What are some strategies for treating compassion fatigue?

If you’re in the midst of compassion fatigue, I want you to know that your ability to channel and direct the healing power of compassion into your career is a beautiful gift that should never be considered a flaw, or something to be ashamed of. The last thing I want you to take away from this post is that being compassionate is a flaw; it is, in fact, a superpower that positively impacts others. Like all things in life, too much of a good thing can lead to more harm than good. Luckily, compassion fatigue as a result of consistently feeling the traumatic stress or vicarious trauma of others and the unrelenting emotional intensity of hearing such information can be treated. The solution to treating compassion fatigue and regaining control of our self care is a step-by-step process where we recognize areas where we are giving too much, and activating our positive support system.

Make self care and self compassion a priority

Prioritize self-care activities that rejuvenate both your mind and body. We spend so much time expressing compassion and giving empathy to others that we sometimes fail to practice self compassion, and remind ourselves that we are just as deserving of grace, care, and understanding. Life involves putting yourself first sometimes, and this may include regular exercise, mindfulness practices, adequate sleep, and healthy nutrition. When we notice ourselves developing compassion fatigue, it may be a sign that it’s time to refocus that empathy and compassion on our own needs.

Set healthy boundaries and practice saying no

Recognize your limitations and be assertive about setting boundaries, whether in your personal or professional life. Learn to say no when necessary to avoid overextending yourself, and remember that caregiving is often a team effort — no one person can possibly handle the vicarious trauma on their own.

Seek social support and connection

When compassion fatigue develops, we can often feel isolated or feel that no one understand what we are going through. Foster meaningful connections with colleagues, friends, or support groups. Sharing experiences and emotions can provide valuable perspective and emotional relief.

Regularly reflect on your past achievements and retain a sense of personal accomplishment

Compassion fatigue often makes us feel that we are incapable or ineffective as caregivers. Take time to acknowledge and celebrate your accomplishments, no matter how small. Gratitude, besides being one of the core tenets of self care, can relieve symptoms of compassion fatigue by reminding us of all the good we have already done. Practice gratitude to shift focus towards the positive aspects of your work.

Seek professional help when needed

If feelings of burnout or compassion fatigue persist, don’t hesitate to seek support professional help from a therapist or counselor. When managed early with an effective counselor, compassion fatigue can be reduced with the help of a trusted therapist. Professional help can provide invaluable tools and coping strategies.
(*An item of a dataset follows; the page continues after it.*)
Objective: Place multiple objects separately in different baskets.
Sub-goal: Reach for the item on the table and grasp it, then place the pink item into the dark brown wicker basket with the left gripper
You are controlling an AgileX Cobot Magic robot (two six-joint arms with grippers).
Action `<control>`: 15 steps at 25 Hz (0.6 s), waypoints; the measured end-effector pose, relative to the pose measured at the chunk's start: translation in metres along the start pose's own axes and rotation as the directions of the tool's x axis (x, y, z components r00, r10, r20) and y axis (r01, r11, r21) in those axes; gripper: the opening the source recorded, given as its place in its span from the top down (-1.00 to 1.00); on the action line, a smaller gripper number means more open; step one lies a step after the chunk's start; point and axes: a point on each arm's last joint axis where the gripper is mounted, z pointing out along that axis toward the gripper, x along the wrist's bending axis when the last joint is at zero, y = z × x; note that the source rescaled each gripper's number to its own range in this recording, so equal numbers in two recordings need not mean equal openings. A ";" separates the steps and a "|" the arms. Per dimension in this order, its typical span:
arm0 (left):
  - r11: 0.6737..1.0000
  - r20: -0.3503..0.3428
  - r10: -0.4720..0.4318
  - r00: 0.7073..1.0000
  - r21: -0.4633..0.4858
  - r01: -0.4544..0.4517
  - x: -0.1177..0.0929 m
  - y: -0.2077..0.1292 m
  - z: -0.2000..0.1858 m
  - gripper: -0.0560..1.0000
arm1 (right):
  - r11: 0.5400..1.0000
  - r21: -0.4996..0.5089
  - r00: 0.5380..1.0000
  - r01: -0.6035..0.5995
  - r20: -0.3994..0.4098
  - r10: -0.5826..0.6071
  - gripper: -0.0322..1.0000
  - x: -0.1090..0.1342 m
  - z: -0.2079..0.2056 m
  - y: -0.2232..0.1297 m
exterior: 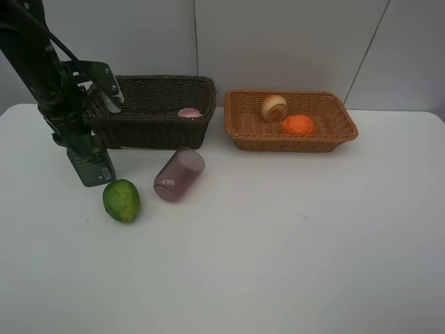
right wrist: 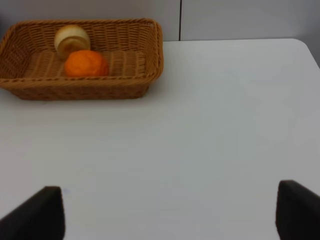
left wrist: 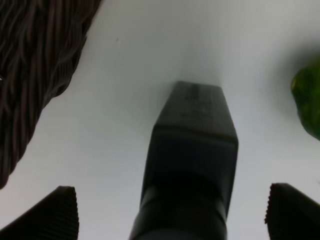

It can feel brutally unfair when compassion fatigue develops as a result of the wonderful gift of empathy, but recognizing the contributing factors and symptoms of compassion fatigue can help us counter the emotional exhaustion that comes from indirect exposure to the traumatic stress of other people. Compassion fatigue and burnout are formidable adversaries, but with the right strategies, they can be overcome. By prioritizing self-care, setting boundaries, seeking support, and acknowledging your achievements, you can renew your sense of purpose and continue your compassionate work with vigor and resilience.  Remember, your well-being is paramount in your ability to care for others.